What are the most common mistakes to avoid when making restaurant‑style mashed potatoes at home?

A

Common errors include boiling potatoes rapidly (which makes them gummy), letting the potatoes cool before mashing, over‑mixing with a blender (which releases excess starch), and adding too much liquid too early. Follow Byatt’s low simmer and keep the mash hot for best results.

technical
Q

Why does this mashed potato recipe use a low simmer instead of a rapid boil?

A

A low simmer gently cooks the waxy potatoes, preserving the cell walls and preventing excess starch from leaking out. This results in a smoother mash that can absorb more butter without becoming gluey, which is essential for the restaurant‑style texture Byatt demonstrates.

technical
Q

Can I make Adam Byatt’s mashed potatoes ahead of time and how should I store them?

A

Yes. Keep the mash warm in a low oven (150 °F) for up to 30 minutes, or refrigerate in an airtight container for up to 3 days.

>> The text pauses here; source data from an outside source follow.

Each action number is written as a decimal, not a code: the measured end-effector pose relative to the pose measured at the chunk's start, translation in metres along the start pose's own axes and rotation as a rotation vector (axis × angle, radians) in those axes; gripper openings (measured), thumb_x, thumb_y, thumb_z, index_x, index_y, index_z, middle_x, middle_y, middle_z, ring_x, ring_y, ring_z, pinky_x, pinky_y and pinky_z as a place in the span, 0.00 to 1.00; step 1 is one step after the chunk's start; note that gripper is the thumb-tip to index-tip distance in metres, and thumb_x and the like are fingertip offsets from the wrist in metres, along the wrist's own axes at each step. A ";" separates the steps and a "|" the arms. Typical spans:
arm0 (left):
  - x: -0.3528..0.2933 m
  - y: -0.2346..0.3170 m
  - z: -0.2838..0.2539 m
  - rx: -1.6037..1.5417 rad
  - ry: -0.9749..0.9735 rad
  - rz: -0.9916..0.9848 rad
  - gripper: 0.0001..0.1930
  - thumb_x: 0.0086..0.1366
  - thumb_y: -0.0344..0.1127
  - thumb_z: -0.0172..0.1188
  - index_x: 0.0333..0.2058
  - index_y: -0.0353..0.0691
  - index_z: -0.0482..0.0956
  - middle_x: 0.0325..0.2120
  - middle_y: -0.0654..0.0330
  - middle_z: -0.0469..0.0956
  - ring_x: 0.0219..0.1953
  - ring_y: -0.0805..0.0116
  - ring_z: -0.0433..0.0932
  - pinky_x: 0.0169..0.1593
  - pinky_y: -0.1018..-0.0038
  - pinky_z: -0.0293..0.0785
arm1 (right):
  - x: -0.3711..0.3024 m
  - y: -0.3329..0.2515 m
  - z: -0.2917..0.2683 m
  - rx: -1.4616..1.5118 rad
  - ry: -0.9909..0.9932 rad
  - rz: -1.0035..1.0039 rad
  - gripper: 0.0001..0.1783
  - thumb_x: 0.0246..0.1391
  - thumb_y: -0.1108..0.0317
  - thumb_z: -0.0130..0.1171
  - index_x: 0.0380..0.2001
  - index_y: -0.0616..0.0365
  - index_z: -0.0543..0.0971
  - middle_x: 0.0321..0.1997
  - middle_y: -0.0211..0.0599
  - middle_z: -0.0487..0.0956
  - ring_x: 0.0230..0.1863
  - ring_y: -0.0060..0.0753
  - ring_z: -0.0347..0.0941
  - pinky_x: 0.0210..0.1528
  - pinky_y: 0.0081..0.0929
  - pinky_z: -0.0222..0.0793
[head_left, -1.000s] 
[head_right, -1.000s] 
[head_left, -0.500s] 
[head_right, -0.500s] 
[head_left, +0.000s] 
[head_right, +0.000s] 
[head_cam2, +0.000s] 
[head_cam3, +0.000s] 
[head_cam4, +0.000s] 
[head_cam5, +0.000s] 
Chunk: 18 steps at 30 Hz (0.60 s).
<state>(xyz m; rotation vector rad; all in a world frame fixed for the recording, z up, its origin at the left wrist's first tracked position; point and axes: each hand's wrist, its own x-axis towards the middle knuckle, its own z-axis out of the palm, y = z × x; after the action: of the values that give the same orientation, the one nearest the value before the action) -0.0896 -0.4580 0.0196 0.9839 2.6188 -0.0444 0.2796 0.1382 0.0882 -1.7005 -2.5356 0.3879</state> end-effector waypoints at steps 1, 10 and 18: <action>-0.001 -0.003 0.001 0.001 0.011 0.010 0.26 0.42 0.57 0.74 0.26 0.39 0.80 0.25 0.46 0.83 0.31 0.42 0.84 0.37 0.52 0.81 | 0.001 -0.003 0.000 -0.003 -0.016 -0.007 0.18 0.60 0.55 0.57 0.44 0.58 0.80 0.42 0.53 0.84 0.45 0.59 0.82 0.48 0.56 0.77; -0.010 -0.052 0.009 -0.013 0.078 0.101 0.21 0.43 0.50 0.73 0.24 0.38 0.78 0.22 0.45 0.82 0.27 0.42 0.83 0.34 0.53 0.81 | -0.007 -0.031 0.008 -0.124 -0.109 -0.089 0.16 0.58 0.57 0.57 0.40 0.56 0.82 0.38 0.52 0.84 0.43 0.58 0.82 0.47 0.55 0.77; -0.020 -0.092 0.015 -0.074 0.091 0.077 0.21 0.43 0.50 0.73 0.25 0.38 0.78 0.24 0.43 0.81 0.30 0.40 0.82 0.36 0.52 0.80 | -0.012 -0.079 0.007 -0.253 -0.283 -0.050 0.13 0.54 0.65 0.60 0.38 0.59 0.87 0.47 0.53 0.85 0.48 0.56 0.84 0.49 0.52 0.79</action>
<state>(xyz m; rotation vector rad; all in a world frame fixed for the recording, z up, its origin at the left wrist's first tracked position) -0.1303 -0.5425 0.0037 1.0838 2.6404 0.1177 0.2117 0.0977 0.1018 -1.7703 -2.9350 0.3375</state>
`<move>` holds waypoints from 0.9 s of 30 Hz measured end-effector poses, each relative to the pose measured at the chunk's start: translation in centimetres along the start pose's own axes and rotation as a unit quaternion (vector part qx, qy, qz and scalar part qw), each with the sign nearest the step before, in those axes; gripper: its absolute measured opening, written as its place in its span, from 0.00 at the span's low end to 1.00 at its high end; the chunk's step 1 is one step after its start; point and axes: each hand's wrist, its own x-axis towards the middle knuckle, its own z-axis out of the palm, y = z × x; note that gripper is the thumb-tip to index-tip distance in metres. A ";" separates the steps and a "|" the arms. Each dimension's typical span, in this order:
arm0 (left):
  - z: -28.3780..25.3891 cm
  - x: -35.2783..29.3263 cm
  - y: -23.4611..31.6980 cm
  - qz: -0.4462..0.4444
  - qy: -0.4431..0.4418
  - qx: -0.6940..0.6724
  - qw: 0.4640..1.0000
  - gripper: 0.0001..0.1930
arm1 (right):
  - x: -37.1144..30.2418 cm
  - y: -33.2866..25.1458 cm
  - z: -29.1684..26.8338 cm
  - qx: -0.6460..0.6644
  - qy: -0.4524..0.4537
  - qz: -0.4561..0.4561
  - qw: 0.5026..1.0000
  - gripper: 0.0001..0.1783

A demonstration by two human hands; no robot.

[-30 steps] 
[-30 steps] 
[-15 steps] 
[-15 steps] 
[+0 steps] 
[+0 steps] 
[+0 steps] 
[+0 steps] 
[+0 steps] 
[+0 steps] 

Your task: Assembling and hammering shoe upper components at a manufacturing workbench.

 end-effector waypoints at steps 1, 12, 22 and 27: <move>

Reheat gently over low heat, whisking in a splash of milk to restore creaminess.

technical
Q

What texture and appearance should I look for when making restaurant‑style mashed potatoes?

A

The mash should be glossy, smooth, and free of any lumps or grainy bits. When lifted with a spoon, it should flow like a thick sauce and hold its shape without separating butter or liquid.

technical
Q

What does the YouTube channel Adam Byatt specialize in?

A

The YouTube channel Adam Byatt focuses on professional‑grade restaurant cooking techniques, behind‑the‑scenes insights from his Trinity restaurant, and detailed step‑by‑step tutorials for elevated home cooking.

channel
Q

How does the YouTube channel Adam Byatt's approach to American restaurant cooking differ from other cooking channels?

A

Adam Byatt emphasizes the importance of temperature control, ingredient ratios by feel rather than strict measurements, and the use of classic restaurant equipment like potato ricers and heavy skillets. His style blends practical home‑cook accessibility with the precision of a professional kitchen.